Tuesday, August 2, 2011

Addiction

Hey all:

Well like usual I cannot sleep so I'm up and about. I've been watching "Intervention" on the A & E channel and working on some DMACC materials. Hearing the show in the background and reading through some content from the addiction chapter in my DMACC textbook....it made me think about my eating habits. I've mentioned that I'm addicted to food but decided to look at the true symptoms of an addiction. All four symptoms have to be present for a behavior to be considered an addiction.

1)compulsion: excessive preoccupation with the behavior and/or an overwhelming need to perform it

I do have an overwhelming preoccupation with food. Especially when I'm stressed...I tend to think about a food I like or think about what food I can make when I get home. It stinks that I tend to think about the foods that make me feel good rather than the people I can talk to when stressed or other actions I can take to feel better.

2)loss of control: inability to reliably predict whether any isolated occurrence of the behavior will be healthy or damaging

I do have a hard time predicting if a bout of snacking will lead to overeating or not. Lately it seems that any evening or night eating will lead to a binge or severe overeating. If I trigger my hunger (or if my emotions make me think I'm hungry) it's hard to say if I will keep my eating under control.

3)negative consequences: physical damage, legal trouble, financial issues, academic failure, family problems, etc

The defintion is obviously geared more towards drug use. I haven't been arrested yet for ordering a #2 Extra Value meal at McDonalds yet. However, I do have other negative consequences. My weight and diet are affecting my health. My back would feel better if I weighed less. I'd sleep better if I weighed less. I'd have more energy if I weighed less. I can even tie our eating out frequency to financial inadequencies.

4)denial: cannot perceive the behavior is self-destructive

I'm obviously not in denial right now...I know I'm not leading a healthy lifestyle but for YEARS I would make excuses for myself. I'm overweight but I'm a "healthy" overweight. I'm built this way...I can't help being thicker built and heavier. I also kept telling myself I had plenty of time to fix it. I'm too close to 30 for comfort. My metabolism is slowing down due to aging. My bone density is naturally decreasing. Thanks to getting older, the path for change is becoming more uphill in nature. I wish I would have stuck with healthy habits in 2001 when I moved away from home.

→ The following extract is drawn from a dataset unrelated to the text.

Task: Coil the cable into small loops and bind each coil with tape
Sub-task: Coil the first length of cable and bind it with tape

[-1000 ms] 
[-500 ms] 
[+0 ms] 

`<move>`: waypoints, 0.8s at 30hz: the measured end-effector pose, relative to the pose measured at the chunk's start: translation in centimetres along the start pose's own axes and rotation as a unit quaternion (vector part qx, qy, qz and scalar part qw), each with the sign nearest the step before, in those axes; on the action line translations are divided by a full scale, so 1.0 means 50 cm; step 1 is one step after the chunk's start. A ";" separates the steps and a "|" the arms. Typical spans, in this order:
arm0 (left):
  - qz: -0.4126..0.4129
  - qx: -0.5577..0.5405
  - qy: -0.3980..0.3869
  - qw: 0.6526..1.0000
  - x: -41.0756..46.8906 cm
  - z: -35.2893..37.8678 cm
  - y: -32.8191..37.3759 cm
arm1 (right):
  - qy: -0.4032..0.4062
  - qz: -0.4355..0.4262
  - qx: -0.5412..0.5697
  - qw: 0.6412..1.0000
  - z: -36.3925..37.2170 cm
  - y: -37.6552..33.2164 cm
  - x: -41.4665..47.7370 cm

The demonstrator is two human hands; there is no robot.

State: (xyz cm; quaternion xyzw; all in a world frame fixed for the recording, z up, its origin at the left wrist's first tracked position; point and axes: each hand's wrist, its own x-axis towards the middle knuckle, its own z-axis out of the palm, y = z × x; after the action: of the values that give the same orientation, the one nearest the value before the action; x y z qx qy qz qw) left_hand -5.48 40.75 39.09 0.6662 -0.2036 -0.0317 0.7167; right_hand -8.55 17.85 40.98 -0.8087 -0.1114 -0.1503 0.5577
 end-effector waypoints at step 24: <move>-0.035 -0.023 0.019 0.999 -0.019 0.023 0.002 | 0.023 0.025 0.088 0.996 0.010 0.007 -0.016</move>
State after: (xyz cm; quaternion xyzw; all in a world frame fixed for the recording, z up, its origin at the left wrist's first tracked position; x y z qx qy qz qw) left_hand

It was a slippery slope when I started living on my own.

Okay...that's all I have for now. (Two blog entries in 24 hours...holy smokes!)

2 comments:

LeAnn said...

Well, I'm not sure if I suffer from addiction or lack of discipline. Once I want something I typically give it to myself. Same with exercise, if my mind says "No." I say fine, and I sit on the couch. Sometimes, I think a lot about food. I definitely lack control. I can eat a whole bag of popcorn or chips. I definitely display physical damage - my stomach! I'm sure my finances are affected too. I don't think I'm in denial. I'm just lazy and ignorant. I know these things, but when will things change?

project.100.gone said...

It's very interesting how addiction is so similar across the board. It doesn't matter if it's heroine, shopping or food it's all the same. I don't have much experience with breaking addiction/addictive habits but the limited amount I remember from health class and such is that coming to grips with the fact that you have an addiction is the first step. I then think you have to come up with a resonable goal to break the habit.

I think you've outlined your personal issue well and honestly which I imagine is hard to do, espcially in a public forum like a blog. Now it's time to make a game plan. I think WW is a great first step. Have you ever considered creating your own '12 step' type program. Sit down by yourslef, or with Jon (or LeAnn or myself) and come up with specific goals to reach, 1 at a time? I would be happy to help in any way I can. I know I'm far, far away but I'm always available for phone calls!

I know you're crazy busy all of the time but by making small changes you'll find ways to fit health and fitness into your life. We should definitely chat about this more!


That's really how I started last fall. I picked 1 thing to work on and when I had a grasp on that I added another.